> **What you need to do**
Take each line of the data that contains the string "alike" and copy it.

━━━━

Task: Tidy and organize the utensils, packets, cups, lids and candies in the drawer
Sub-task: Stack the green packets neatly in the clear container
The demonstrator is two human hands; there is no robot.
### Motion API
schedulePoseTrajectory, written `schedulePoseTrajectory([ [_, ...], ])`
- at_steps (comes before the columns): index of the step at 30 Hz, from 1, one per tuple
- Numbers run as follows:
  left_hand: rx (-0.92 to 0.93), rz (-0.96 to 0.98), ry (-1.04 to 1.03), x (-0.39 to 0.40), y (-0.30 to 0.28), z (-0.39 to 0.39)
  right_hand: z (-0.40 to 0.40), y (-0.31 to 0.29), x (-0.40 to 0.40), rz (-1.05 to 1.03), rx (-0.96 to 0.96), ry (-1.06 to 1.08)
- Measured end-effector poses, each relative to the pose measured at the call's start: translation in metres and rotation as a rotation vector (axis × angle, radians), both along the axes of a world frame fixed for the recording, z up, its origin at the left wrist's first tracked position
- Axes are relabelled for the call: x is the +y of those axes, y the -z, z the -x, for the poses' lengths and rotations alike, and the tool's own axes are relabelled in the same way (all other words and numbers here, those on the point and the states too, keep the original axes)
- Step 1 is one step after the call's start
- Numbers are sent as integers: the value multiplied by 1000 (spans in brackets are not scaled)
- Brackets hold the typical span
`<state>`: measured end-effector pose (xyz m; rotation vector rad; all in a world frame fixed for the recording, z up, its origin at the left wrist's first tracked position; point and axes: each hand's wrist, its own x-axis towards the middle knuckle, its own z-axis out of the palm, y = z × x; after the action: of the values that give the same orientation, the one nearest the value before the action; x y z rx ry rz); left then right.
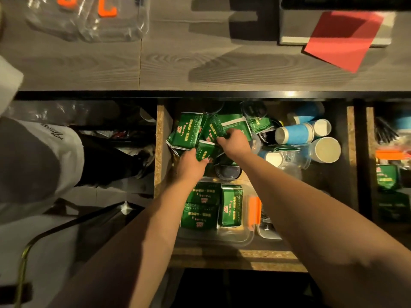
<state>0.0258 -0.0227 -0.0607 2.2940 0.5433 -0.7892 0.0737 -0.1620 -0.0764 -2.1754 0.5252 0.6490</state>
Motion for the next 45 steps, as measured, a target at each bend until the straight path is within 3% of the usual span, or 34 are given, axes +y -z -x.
schedulePoseTrajectory([
  [5,-38,176,-210,3,-36,11,31,-32,-27,-307,-111,395],
  [11,-149,326,-299,-1,-92,28,66,-95,-57,-641,-154,643],
  [15,-201,386,-331,-6,-123,40,86,-133,-68,-834,-157,658],
  [20,-237,455,-333,-9,-160,49,106,-175,-81,-920,-94,503],
  [26,-249,493,-278,-6,-194,56,110,-214,-101,-732,-219,224],
  [34,-230,567,-303,-5,-205,66,103,-234,-91,-646,-252,138],
  [39,-174,639,-298,-10,-199,74,98,-239,-73,-666,-258,-44],
  [45,-141,772,-458,-19,-199,85,95,-220,-52,-495,-394,-18],
])
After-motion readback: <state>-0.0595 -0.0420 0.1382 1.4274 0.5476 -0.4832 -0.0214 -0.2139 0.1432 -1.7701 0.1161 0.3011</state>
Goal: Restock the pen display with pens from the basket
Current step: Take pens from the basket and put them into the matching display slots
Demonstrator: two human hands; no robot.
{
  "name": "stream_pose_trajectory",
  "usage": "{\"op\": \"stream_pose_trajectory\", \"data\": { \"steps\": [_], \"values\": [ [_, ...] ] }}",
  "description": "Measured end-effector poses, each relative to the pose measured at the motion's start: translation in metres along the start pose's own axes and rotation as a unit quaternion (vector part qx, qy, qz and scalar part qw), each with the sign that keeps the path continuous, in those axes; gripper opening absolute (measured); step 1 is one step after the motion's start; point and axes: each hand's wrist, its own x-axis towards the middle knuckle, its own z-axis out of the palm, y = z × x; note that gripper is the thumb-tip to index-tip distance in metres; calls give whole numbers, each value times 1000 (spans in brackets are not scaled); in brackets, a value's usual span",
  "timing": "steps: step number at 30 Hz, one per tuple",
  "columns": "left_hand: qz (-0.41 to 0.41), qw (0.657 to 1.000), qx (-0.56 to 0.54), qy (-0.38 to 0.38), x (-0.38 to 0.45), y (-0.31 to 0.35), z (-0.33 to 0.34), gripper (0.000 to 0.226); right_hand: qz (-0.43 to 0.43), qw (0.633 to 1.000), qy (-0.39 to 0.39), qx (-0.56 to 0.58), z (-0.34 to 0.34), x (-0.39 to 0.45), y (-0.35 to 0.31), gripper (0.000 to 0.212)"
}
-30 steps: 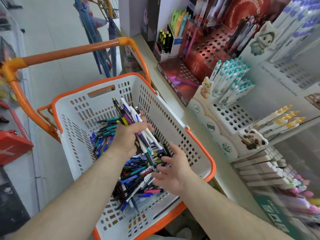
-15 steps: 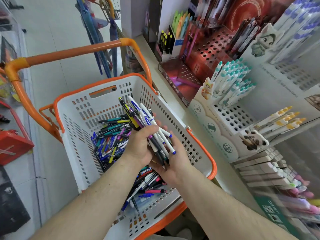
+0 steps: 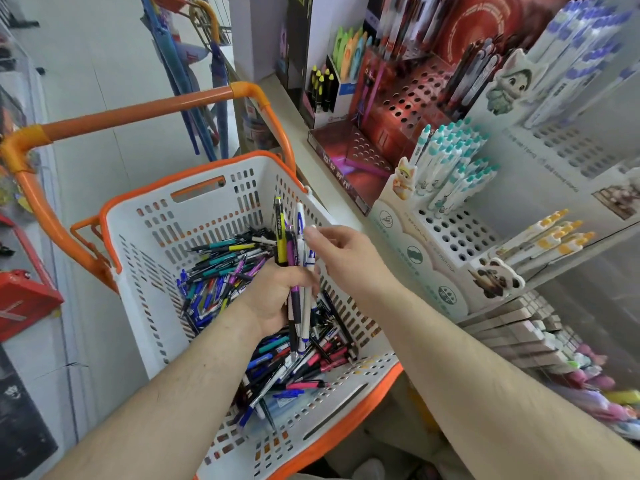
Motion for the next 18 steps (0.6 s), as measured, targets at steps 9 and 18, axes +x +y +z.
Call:
{"op": "stream_pose_trajectory", "data": {
  "steps": [9, 18],
  "values": [
    [-70, 989, -127, -21, 0, -9, 8, 33, -8, 981, 129, 141, -31, -16, 4, 21],
    [-67, 958, -218, -173, 9, 0, 61, 67, -31, 877, 376, 297, -90, -74, 11, 14]
  ]
}}
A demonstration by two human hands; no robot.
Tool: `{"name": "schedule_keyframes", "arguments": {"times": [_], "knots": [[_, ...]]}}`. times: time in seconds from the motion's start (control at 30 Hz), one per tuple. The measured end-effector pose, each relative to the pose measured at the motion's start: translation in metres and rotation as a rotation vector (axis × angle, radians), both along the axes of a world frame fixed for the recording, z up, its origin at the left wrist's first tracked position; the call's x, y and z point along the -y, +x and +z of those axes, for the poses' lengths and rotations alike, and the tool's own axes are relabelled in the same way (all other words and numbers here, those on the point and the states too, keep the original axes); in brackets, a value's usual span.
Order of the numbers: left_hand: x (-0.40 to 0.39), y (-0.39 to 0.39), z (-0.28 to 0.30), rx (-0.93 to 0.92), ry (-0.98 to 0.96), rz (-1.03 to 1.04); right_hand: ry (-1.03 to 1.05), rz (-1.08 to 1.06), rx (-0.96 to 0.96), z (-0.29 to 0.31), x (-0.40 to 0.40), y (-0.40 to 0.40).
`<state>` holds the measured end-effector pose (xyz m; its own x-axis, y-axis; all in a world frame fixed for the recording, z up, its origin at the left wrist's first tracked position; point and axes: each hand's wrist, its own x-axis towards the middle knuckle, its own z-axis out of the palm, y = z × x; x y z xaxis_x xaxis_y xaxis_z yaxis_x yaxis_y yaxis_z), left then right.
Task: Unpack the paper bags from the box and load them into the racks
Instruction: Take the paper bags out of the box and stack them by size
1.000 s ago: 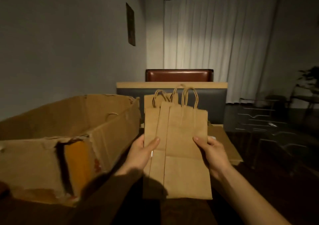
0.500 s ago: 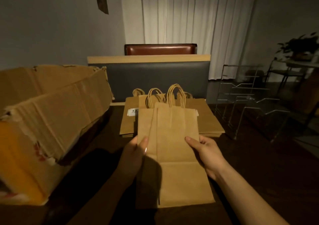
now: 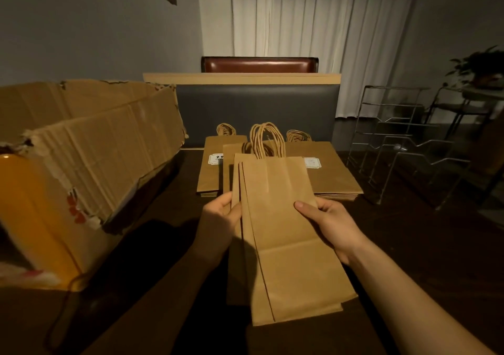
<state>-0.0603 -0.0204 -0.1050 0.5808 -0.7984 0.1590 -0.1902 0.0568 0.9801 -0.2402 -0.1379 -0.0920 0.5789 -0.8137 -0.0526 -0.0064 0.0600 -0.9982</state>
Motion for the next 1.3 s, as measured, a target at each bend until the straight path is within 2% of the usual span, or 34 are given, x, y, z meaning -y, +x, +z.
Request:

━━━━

> **Answer to the exercise**
- Axes are relabelled for the call: x is the +y of those axes, y the -z, z the -x, for the poses' lengths and rotations alike, and the tool's own axes are relabelled in the same way (all other words and numbers here, those on the point and the states too, keep the original axes)
Tool: `{"name": "schedule_keyframes", "arguments": {"times": [_], "knots": [[_, ...]]}}`. times: time in seconds from the motion's start (control at 30 Hz), one per tuple. The measured end-effector pose, each relative to the pose measured at the motion's start: translation in metres and rotation as a rotation vector (axis × angle, radians), both along the axes of a world frame fixed for the recording, z up, its origin at the left wrist's first tracked position; the call's x, y and z point along the -y, +x and +z of those axes, for the poses' lengths and rotations alike, and the tool's own axes are relabelled in the same way (all other words and numbers here, those on the point and the states too, keep the original axes); in brackets, a value's usual span.

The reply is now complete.